- Exercise requirements:
Return the listing below character for character.

-------- Material provided

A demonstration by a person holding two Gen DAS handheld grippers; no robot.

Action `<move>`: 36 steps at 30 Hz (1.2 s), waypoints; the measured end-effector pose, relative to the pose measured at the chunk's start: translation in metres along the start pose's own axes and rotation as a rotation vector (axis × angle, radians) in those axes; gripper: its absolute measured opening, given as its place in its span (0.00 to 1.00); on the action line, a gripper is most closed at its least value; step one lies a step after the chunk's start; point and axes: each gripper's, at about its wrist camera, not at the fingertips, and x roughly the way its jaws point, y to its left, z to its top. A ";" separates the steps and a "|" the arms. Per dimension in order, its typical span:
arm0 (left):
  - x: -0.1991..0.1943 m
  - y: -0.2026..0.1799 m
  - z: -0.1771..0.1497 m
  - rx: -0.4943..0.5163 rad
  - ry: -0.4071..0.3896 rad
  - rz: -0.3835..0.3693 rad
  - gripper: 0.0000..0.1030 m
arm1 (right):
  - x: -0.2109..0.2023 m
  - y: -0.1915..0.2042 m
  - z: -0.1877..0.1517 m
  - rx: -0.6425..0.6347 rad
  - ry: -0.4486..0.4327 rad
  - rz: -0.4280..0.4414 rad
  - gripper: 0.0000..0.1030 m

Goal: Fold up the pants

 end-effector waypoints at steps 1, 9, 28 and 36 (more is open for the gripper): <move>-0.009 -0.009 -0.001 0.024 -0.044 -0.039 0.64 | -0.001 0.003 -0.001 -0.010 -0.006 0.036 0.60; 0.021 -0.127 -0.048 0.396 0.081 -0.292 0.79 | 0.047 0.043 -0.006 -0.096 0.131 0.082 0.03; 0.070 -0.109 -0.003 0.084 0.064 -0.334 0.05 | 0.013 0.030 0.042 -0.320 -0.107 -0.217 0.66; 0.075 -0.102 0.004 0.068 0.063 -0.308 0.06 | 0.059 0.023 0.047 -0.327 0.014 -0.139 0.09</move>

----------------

- Solution to the problem:
A demonstration by a person holding two Gen DAS handheld grippers; no robot.

Action `<move>`: 36 steps at 30 Hz (1.2 s), waypoints; the measured end-effector pose, relative to the pose measured at the chunk's start: translation in metres along the start pose's own axes and rotation as a rotation vector (axis × angle, radians) in those axes; gripper: its absolute measured opening, given as its place in its span (0.00 to 1.00); on the action line, a gripper is most closed at its least value; step one lies a step after the chunk's start; point and axes: each gripper's, at about its wrist camera, not at the fingertips, and x roughly the way its jaws point, y to its left, z to its top. A ";" separates the steps and a "|" the arms. Per dimension in order, its typical span:
arm0 (left):
  - x: -0.1991..0.1943 m
  - y: -0.2026..0.1799 m
  - z: -0.1771..0.1497 m
  - rx: -0.4943..0.5163 rad
  - ry: -0.4071..0.3896 rad
  - rz: -0.3835..0.3693 rad
  - gripper: 0.0000..0.1030 m
arm1 (right):
  - x: -0.2109..0.2023 m
  - y: -0.1915..0.2042 m
  - z: -0.1877..0.1517 m
  - rx: -0.6425..0.6347 rad
  - ry: -0.4486..0.4327 rad
  - rz: -0.4280..0.4414 rad
  - gripper: 0.0000..0.1030 m

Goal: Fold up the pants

 end-effector waypoints at steps 1, 9, 28 and 36 (more is open for the gripper): <move>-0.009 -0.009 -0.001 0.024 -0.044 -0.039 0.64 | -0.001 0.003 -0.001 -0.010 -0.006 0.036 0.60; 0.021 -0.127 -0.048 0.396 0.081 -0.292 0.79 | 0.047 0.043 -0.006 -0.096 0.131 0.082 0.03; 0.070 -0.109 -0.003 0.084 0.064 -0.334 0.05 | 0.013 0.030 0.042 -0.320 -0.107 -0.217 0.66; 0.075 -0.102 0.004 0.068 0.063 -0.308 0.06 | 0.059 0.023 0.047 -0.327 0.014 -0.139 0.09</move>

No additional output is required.